人間の体はこのうえなくすばらしい芸術品です。どんな芸術家もつくることのできない、自然が生み出した傑作です。

しかし、この傑作も、働きすぎれば疲れますし、さらに無理を重ねれば病気になってしまうでしょう。中国では「病治未然、不治既然」つまり「病気にかかる前に予防することが第一で、病気になってからでは治せるものと治せないものがある」といいます。現代のような進んだ医療技術の中でも、予坊は治療に勝るのです。

太極拳はむずかしい動作や激しい動作がありませんから、スポーツの苦手な人や、お年寄り、病後の回復期の人でも無理なく始められまず,そして、なにひとつ道具はいらず、特別な服装も必要ありません。左右四メートルほどのスペースがあれば、どこでもできるのです。 

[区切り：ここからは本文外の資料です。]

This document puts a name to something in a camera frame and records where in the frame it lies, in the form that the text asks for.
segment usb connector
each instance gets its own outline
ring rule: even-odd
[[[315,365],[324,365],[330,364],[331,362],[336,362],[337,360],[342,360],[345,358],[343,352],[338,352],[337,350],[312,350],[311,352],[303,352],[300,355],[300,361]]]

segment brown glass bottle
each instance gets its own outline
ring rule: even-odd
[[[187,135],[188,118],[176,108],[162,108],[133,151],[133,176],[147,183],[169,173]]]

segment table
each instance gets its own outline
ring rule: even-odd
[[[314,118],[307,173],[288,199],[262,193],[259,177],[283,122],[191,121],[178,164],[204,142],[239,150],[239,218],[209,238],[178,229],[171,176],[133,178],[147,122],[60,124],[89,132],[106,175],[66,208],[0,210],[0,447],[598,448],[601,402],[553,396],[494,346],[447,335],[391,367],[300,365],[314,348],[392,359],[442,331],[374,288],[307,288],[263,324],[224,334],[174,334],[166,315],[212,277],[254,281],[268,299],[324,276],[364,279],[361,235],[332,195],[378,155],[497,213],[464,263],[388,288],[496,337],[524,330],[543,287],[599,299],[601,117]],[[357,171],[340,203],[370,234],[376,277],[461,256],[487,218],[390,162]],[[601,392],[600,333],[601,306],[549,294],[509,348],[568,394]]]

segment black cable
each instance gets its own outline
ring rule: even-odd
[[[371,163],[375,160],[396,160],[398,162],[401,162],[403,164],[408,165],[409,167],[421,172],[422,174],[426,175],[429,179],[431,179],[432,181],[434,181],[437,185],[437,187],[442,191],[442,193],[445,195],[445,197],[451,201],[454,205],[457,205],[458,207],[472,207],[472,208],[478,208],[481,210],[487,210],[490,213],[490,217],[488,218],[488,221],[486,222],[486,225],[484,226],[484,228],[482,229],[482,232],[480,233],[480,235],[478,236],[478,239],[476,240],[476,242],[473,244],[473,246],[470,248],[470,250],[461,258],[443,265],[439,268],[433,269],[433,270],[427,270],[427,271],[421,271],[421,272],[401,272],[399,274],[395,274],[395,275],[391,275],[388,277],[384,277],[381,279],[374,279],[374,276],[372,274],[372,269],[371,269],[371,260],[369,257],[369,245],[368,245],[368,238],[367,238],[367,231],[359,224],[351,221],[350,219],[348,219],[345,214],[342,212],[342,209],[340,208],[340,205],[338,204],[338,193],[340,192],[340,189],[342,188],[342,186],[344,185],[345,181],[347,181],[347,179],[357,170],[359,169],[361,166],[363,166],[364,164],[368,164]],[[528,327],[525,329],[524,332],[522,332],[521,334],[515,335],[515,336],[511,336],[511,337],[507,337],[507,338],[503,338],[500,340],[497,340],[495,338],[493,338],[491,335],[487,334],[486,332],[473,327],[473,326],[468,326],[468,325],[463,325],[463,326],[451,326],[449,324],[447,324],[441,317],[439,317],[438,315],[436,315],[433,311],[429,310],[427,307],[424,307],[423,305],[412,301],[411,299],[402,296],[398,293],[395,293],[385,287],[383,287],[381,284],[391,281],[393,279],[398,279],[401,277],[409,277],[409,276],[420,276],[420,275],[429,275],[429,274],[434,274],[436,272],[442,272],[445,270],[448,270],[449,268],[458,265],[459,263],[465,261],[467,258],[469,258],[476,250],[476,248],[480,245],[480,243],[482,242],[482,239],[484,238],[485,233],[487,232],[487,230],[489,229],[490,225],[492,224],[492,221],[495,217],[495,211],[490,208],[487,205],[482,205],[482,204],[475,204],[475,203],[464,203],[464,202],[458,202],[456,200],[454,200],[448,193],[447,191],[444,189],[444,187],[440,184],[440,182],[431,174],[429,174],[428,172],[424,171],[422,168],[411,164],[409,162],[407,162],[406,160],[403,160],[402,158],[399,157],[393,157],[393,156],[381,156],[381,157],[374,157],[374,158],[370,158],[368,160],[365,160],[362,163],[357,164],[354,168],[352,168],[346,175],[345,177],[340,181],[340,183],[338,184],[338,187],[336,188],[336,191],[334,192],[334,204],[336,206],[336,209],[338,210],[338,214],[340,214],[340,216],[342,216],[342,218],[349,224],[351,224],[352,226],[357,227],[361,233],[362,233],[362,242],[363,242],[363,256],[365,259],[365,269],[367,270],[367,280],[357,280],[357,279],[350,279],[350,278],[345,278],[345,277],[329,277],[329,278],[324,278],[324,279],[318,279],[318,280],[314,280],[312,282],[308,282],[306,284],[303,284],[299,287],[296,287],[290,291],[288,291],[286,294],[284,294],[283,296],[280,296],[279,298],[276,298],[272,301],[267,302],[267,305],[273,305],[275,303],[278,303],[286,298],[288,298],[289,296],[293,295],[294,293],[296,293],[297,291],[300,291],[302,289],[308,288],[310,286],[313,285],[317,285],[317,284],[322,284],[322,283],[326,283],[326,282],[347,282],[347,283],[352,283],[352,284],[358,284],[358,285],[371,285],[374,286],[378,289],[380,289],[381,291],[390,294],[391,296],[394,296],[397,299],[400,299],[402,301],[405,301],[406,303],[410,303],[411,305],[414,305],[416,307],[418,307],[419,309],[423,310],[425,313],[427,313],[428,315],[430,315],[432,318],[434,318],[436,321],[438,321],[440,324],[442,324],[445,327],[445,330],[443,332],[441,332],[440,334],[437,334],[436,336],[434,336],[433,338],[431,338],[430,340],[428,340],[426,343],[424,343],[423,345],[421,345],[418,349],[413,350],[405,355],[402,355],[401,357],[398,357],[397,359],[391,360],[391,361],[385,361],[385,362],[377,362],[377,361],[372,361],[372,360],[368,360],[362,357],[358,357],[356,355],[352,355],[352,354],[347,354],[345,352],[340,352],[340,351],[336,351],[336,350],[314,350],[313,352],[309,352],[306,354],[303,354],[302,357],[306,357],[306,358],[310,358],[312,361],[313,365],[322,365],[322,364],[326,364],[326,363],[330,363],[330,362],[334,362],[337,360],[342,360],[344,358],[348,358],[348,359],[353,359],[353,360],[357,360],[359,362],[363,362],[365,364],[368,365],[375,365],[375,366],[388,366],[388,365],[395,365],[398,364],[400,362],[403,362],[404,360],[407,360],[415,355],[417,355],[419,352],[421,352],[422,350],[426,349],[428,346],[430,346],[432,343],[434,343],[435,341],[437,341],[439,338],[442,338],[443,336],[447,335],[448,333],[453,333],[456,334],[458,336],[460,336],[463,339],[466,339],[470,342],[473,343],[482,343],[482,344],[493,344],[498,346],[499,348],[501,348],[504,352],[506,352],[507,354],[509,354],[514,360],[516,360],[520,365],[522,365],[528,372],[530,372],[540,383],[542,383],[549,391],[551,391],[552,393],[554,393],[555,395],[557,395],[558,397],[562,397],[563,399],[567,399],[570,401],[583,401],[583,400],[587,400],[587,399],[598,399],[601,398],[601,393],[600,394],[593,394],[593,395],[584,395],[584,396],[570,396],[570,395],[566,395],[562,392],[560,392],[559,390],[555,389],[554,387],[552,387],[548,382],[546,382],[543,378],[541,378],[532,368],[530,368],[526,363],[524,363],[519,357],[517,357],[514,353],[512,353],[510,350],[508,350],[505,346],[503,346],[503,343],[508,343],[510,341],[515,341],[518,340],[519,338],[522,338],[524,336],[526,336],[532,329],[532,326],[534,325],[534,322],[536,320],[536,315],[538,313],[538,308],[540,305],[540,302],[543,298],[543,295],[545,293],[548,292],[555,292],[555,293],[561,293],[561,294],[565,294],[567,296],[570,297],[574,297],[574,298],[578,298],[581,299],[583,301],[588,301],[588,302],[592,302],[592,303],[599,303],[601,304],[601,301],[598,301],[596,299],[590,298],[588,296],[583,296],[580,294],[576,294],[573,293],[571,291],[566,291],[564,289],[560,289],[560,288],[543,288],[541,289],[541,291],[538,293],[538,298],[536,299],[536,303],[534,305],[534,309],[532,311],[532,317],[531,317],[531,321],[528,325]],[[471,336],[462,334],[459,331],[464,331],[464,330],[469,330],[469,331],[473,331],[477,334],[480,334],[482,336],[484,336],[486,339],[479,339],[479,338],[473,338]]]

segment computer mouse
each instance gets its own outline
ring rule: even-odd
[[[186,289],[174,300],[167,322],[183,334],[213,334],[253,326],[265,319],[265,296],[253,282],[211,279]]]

このように、いつでも、どこでも、だれにでも手軽にできて、生涯つづけられるのが太極拳の魅力です。義務感からするのではなく、楽しみとして続けていただければと思います。そのうちに、なぜか心も体も楽しくなり、食べものがおいしく、仕事もうまく進み、人づきあいもスムーズにいき、一日が楽しく過ごせ、夜、満足して安心して休めるというふうになります。太極拳を楽しみながらつづけているうちに、あなたが願っていた以上のものが生まれてくるのです。太極拳を行うことによって、大宇宙と交流をはかり、自らの生命力を高め、健康と幸福を手にしていただきたいと思います。